-- Exercise aim --
The answer must be every line of the records in which the string "camera" appears.
---------------
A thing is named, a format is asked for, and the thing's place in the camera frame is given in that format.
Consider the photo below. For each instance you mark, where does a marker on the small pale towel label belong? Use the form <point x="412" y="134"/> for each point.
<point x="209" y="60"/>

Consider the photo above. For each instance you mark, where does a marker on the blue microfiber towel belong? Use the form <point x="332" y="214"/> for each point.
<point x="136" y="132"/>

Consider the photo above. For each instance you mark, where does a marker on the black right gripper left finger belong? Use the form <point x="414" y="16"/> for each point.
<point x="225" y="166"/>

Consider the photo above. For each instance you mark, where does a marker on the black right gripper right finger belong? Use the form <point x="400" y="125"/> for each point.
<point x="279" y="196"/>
---------------
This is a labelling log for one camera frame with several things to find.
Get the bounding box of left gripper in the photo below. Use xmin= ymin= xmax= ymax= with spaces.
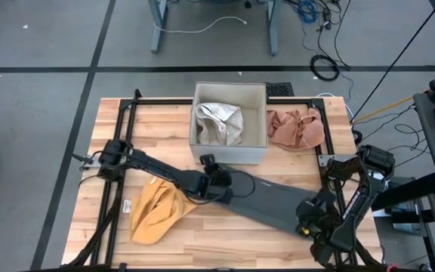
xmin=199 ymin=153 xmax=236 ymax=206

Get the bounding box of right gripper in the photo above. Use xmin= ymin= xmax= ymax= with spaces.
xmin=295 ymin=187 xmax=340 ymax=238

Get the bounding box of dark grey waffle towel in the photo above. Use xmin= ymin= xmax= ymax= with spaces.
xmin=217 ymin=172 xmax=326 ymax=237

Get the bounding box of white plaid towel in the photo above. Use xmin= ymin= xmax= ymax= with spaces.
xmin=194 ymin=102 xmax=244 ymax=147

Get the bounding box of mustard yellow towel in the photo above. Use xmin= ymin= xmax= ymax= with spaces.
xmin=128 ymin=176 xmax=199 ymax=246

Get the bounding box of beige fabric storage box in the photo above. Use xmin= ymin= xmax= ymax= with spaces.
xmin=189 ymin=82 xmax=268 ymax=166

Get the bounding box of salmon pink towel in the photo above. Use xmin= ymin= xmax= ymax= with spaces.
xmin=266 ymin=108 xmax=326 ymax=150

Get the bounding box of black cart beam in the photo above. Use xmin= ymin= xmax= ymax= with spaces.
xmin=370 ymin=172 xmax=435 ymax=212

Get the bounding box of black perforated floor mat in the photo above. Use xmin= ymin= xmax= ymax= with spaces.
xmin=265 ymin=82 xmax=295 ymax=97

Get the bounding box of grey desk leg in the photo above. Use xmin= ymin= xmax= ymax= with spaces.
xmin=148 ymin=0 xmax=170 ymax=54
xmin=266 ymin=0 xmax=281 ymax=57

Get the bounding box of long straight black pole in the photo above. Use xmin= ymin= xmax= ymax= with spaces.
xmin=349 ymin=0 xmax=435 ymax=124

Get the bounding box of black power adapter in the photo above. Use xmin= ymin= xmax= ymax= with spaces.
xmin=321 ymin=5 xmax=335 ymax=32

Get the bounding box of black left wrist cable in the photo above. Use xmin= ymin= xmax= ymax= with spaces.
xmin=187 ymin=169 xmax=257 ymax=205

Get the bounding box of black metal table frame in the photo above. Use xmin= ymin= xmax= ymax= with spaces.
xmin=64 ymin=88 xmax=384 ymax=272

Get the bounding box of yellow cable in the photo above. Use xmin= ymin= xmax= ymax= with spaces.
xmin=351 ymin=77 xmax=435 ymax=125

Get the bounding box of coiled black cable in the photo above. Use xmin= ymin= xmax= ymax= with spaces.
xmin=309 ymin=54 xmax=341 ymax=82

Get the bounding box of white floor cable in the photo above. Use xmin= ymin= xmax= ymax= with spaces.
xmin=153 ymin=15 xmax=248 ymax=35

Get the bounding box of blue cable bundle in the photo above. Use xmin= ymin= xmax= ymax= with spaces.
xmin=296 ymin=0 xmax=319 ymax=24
---------------
-- Exercise response --
A thing is named, a format is asked for, and the thing's place in the camera frame is given in that format.
This is a labelling log for one camera frame with several things to find.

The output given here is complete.